§ Record set:
________________
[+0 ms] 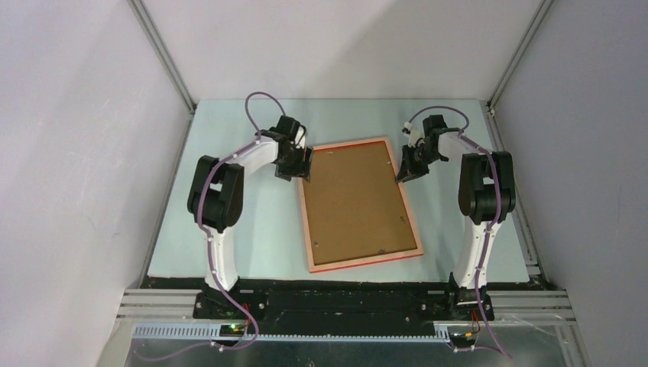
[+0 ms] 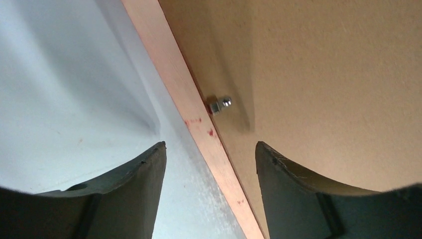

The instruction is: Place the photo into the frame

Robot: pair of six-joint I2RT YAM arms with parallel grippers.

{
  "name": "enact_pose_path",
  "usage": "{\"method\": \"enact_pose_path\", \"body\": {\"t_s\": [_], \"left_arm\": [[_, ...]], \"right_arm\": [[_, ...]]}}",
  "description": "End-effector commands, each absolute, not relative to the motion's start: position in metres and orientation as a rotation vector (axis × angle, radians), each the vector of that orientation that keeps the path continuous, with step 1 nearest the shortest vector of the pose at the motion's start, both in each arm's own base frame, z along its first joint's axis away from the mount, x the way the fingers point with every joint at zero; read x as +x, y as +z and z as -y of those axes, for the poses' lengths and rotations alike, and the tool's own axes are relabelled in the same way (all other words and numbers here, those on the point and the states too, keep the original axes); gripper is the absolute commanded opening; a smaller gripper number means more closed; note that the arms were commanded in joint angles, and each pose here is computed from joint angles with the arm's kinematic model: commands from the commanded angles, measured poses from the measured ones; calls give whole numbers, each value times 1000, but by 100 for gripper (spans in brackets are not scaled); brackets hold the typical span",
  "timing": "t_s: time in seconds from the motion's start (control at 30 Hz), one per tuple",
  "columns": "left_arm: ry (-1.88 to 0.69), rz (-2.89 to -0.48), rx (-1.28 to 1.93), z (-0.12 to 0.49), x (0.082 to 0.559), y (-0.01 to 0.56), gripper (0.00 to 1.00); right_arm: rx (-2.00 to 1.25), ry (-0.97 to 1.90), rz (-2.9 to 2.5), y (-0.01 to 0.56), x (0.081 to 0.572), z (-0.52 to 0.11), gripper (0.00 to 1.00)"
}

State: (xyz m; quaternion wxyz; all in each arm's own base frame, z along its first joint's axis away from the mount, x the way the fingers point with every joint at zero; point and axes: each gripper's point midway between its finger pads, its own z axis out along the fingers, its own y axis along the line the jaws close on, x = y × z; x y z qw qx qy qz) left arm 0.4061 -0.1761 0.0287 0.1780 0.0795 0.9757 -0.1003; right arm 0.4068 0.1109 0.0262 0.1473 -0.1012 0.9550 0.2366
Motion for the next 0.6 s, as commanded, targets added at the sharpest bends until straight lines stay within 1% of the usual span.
{"method": "enact_pose_path", "body": {"t_s": [0.0,0.17,0.23,0.37,0.57], "left_arm": [[-380,-2698,297,186,394,60,69],[-426,-2742,329,186,368,52,54],[-440,-2766,335,186,358,46,51],[-455,-2791,337,188,352,39,48],[-482,-2792,319,194,357,38,46]], "right_arm": [[-293,728,-2705,44,405,-112,0],[-305,726,-2699,46,401,-110,0],[-302,730,-2699,46,400,-109,0],[-295,731,-2694,48,400,-108,0],[-295,734,-2689,50,397,-109,0]]}}
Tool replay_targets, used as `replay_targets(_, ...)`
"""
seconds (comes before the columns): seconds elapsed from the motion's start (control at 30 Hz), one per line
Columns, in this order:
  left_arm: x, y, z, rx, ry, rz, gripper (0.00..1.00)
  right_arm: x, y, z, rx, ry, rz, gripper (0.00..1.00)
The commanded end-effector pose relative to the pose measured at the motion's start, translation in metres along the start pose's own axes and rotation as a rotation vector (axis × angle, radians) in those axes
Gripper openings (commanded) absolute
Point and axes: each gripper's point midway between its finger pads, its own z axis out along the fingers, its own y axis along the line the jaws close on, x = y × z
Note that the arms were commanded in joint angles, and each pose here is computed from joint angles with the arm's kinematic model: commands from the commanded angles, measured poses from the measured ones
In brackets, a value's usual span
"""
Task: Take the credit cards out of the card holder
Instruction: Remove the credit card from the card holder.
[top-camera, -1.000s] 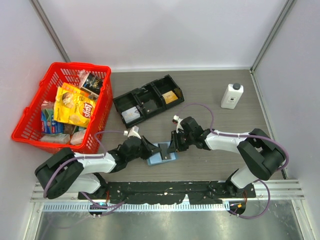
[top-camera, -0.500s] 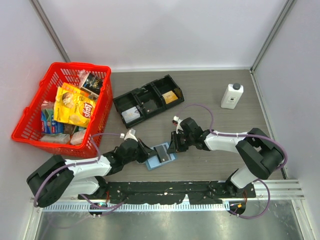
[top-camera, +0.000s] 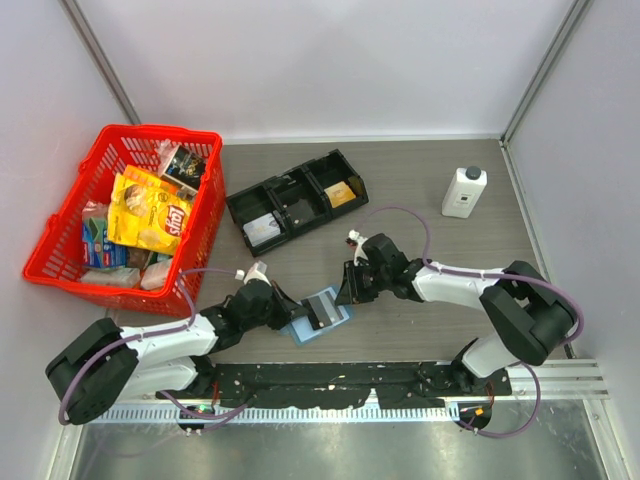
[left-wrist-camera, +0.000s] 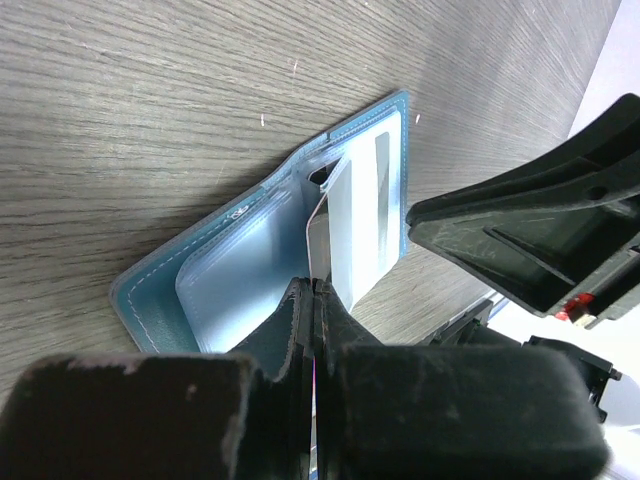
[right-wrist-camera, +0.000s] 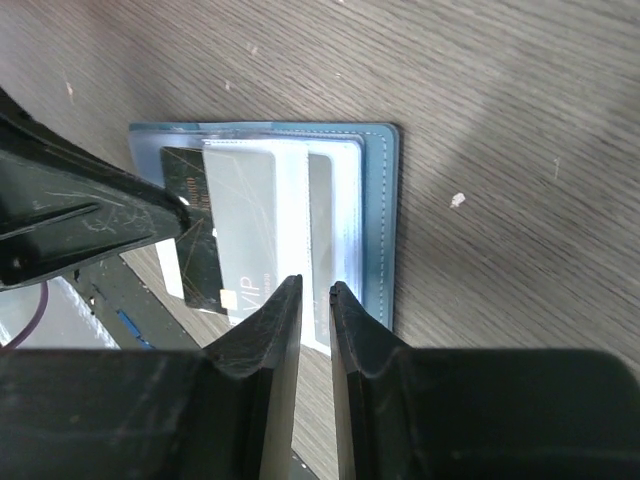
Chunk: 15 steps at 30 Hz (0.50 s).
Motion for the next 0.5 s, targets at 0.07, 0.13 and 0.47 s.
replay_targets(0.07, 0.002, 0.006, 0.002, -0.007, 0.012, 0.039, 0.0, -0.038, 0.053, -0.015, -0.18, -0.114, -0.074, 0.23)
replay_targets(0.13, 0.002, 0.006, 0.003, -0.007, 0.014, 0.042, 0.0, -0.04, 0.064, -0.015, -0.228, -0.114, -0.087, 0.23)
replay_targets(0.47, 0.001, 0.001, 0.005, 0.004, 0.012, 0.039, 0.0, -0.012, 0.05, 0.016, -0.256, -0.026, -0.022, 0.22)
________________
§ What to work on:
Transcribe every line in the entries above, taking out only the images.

§ Solution:
[+0 ms] 
[+0 ms] 

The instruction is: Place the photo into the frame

Robot: pair of six-joint I2RT YAM arms with parallel grippers.

{
  "name": "enact_pose_path",
  "usage": "{\"method\": \"enact_pose_path\", \"body\": {\"t_s\": [_], \"left_arm\": [[_, ...]], \"right_arm\": [[_, ...]]}}",
  "description": "End-effector commands, each absolute, not relative to the motion's start: position in metres and orientation as a rotation vector (axis × angle, radians), each the vector of that orientation that keeps the path continuous, with step 1 nearest the shortest vector of the pose at the motion's start, both in each arm's own base frame, z along its first joint's axis away from the mount, x the way the fingers point with every joint at zero; read x as +x, y as +z and z as -y of those axes, for the poses' lengths and rotations alike, and the tool's own axes are relabelled in the same way (all other words and numbers here, those on the point and the states too, keep the original axes); gripper is the absolute commanded opening; a smaller gripper number means more closed; note that the arms were commanded in joint angles, and each pose here is computed from joint angles with the arm's kinematic model: commands from the commanded angles, measured poses from the measured ones; calls give whole numbers, each value times 1000, but by 100 for gripper (spans in brackets are not scaled); brackets hold the typical span",
  "timing": "t_s: time in seconds from the motion's start (control at 30 Hz), one per tuple",
  "columns": "left_arm: ry (-1.88 to 0.69), rz (-2.89 to -0.48), rx (-1.28 to 1.93), z (-0.12 to 0.49), x (0.082 to 0.559), y (-0.01 to 0.56), gripper (0.00 to 1.00); right_arm: rx (-2.00 to 1.25), ry (-0.97 to 1.90), rz (-2.9 to 2.5), y (-0.01 to 0.56), x (0.081 to 0.572), z (-0.52 to 0.11), gripper (0.00 to 1.00)"
}

State: (xyz m; quaternion wxyz; all in each arm's own base frame, z along its first joint's axis away from the mount, x the way the fingers point with every joint at zero; point and axes: each gripper's point midway between its finger pads, its own z axis out along the fingers, its own y axis along the line the jaws close on, x = y × z; x y z qw qx qy qz) left arm 0.4061 -0.1761 0.0287 0.1780 0.0795 0.9757 -0.1003; right arm 0.4068 0.1109 0.0262 0.1473 -0.1012 0.9550 0.2366
Motion for the next 0.6 s, as commanded, targets added at the sharpest bends until straight lines stay within 1% of the usual span.
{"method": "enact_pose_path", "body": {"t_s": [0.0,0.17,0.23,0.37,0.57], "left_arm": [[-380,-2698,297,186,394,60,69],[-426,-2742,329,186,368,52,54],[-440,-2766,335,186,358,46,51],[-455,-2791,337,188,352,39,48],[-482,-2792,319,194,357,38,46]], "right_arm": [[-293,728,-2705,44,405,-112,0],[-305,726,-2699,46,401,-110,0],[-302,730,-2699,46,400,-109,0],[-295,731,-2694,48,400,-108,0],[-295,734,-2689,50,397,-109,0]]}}
Tool replay_targets, used as `replay_targets(_, ...)`
"""
seconds (comes before the columns): seconds elapsed from the motion's start (control at 30 Hz), one per line
Columns, in this order:
  left_arm: x, y, z, rx, ry, rz, gripper (0.00..1.00)
  right_arm: x, y, z, rx, ry, rz, gripper (0.00..1.00)
The commanded end-effector pose relative to the pose measured at the motion's start, translation in metres along the start pose's own axes and rotation as a rotation vector (axis × angle, radians) in those axes
Gripper openings (commanded) absolute
Point and axes: each gripper's point midway between its finger pads, its own z axis out along the fingers, its own y axis along the line the jaws close on, x = y × z
Note that the arms were commanded in joint angles, and each pose here is computed from joint angles with the arm's kinematic model: commands from the commanded angles, measured poses from the measured ones
In brackets, a value's usual span
"""
Task: Take the credit cards out of the card holder
Instruction: Remove the credit card from the card holder.
[top-camera, -1.000s] 
[top-camera, -0.500s] 
[top-camera, +0.000s] 
[left-wrist-camera, +0.000s] 
[right-wrist-camera, +0.000s] 
Chunk: 15 steps at 30 Hz (0.50 s).
Motion for the next 0.5 s, targets at 0.07, 0.13 and 0.47 s.
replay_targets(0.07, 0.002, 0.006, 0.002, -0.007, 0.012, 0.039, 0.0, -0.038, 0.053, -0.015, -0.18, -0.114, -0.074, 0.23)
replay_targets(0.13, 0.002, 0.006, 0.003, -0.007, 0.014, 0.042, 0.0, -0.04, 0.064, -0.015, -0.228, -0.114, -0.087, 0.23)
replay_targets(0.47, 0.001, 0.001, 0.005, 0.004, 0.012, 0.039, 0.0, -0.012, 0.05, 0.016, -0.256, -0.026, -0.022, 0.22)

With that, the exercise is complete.